DESCRIPTION OF THE TASK. What you produce should be every line from the data that includes "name".

Data extracted from a collection:
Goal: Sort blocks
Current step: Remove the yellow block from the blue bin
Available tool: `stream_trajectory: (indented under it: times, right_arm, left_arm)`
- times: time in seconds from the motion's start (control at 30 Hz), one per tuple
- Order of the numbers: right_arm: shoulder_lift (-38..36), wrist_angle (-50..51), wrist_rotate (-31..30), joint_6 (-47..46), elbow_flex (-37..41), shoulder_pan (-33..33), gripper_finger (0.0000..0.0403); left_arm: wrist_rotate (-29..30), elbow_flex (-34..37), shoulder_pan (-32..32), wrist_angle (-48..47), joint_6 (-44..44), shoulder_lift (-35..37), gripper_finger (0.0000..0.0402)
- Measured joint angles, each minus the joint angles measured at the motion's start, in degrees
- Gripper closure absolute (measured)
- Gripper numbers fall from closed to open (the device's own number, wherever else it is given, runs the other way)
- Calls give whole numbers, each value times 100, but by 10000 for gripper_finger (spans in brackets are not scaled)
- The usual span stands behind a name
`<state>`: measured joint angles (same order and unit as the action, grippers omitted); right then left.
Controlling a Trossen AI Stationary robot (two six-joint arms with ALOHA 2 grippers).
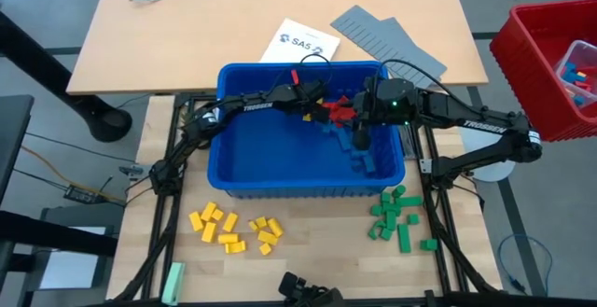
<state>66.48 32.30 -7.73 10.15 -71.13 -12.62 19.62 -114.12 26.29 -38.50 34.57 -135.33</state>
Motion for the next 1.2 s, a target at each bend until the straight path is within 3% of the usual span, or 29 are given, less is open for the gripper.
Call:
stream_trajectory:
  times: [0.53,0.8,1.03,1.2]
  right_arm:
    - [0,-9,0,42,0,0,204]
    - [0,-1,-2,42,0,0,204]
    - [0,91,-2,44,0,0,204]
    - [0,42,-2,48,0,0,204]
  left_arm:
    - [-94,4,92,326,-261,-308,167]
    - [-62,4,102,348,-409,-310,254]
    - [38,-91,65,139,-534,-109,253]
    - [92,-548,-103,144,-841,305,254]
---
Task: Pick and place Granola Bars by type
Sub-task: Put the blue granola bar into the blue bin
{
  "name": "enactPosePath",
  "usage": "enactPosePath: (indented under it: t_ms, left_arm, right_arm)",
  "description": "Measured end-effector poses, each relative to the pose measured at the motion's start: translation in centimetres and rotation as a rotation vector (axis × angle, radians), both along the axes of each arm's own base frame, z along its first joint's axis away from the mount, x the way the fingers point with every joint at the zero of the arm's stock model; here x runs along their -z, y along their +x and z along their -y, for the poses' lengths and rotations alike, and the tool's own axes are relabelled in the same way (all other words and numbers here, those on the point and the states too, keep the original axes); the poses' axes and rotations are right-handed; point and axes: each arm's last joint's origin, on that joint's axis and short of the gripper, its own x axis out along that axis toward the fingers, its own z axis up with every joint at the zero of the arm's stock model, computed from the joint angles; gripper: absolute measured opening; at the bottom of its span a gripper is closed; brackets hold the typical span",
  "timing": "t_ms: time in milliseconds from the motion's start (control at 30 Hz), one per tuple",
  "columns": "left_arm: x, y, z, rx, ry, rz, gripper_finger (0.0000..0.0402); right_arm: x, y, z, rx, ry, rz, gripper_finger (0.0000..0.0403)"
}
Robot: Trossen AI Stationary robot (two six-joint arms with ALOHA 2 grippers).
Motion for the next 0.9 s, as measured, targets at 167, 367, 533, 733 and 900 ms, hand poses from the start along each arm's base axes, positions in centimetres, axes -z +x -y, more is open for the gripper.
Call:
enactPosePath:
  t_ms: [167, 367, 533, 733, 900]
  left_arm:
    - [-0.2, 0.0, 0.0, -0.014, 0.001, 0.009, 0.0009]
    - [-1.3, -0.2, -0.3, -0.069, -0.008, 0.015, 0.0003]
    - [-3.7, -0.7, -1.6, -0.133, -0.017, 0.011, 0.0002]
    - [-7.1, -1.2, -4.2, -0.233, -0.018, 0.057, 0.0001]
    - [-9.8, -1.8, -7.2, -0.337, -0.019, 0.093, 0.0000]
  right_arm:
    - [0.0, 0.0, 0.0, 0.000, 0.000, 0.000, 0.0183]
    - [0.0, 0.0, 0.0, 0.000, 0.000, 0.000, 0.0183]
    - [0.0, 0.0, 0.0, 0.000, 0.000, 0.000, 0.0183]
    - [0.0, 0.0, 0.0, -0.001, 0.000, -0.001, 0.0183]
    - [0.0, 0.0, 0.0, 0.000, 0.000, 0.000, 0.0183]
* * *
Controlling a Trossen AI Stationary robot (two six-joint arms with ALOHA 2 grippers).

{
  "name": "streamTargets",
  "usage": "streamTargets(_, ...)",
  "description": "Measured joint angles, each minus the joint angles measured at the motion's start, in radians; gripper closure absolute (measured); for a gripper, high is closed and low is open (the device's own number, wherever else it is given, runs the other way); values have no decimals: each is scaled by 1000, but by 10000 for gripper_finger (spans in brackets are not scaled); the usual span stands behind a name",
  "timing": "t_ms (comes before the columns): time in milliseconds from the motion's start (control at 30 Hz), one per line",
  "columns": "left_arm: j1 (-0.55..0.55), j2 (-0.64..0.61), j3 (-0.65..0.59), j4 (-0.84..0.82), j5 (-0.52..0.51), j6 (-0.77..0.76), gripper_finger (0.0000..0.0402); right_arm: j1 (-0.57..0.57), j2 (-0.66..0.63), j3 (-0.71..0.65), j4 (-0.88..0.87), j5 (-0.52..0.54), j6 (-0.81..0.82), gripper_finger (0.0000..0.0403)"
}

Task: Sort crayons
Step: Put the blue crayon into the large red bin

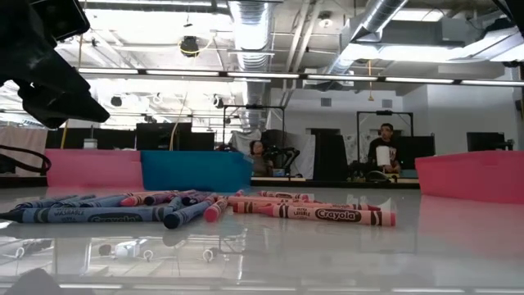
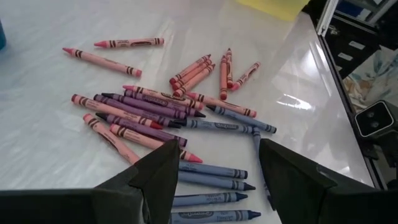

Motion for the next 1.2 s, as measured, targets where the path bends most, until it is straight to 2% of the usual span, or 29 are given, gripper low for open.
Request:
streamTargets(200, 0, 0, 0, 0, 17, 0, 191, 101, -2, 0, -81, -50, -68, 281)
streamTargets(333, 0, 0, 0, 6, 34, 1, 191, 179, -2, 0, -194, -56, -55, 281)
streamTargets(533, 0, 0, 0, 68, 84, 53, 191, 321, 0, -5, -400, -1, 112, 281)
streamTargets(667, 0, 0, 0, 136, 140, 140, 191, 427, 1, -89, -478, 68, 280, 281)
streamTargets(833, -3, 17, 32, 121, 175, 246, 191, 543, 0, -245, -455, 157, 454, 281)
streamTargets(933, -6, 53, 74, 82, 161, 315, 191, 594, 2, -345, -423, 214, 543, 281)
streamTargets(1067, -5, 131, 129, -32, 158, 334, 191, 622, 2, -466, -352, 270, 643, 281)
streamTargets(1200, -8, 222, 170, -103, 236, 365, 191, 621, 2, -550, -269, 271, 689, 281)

TASK RESULT.
- The usual span stands behind a name
  "name": "enactPosePath",
  "name": "streamTargets",
  "description": "Measured joint angles, each minus the joint angles measured at the motion's start, in radians; gripper closure absolute (measured); for a gripper, high is closed and low is open (the device's own number, wherever else it is given, runs the other way); values have no decimals: each is scaled by 1000, but by 10000 for gripper_finger (spans in brackets are not scaled); the usual span stands behind a name",

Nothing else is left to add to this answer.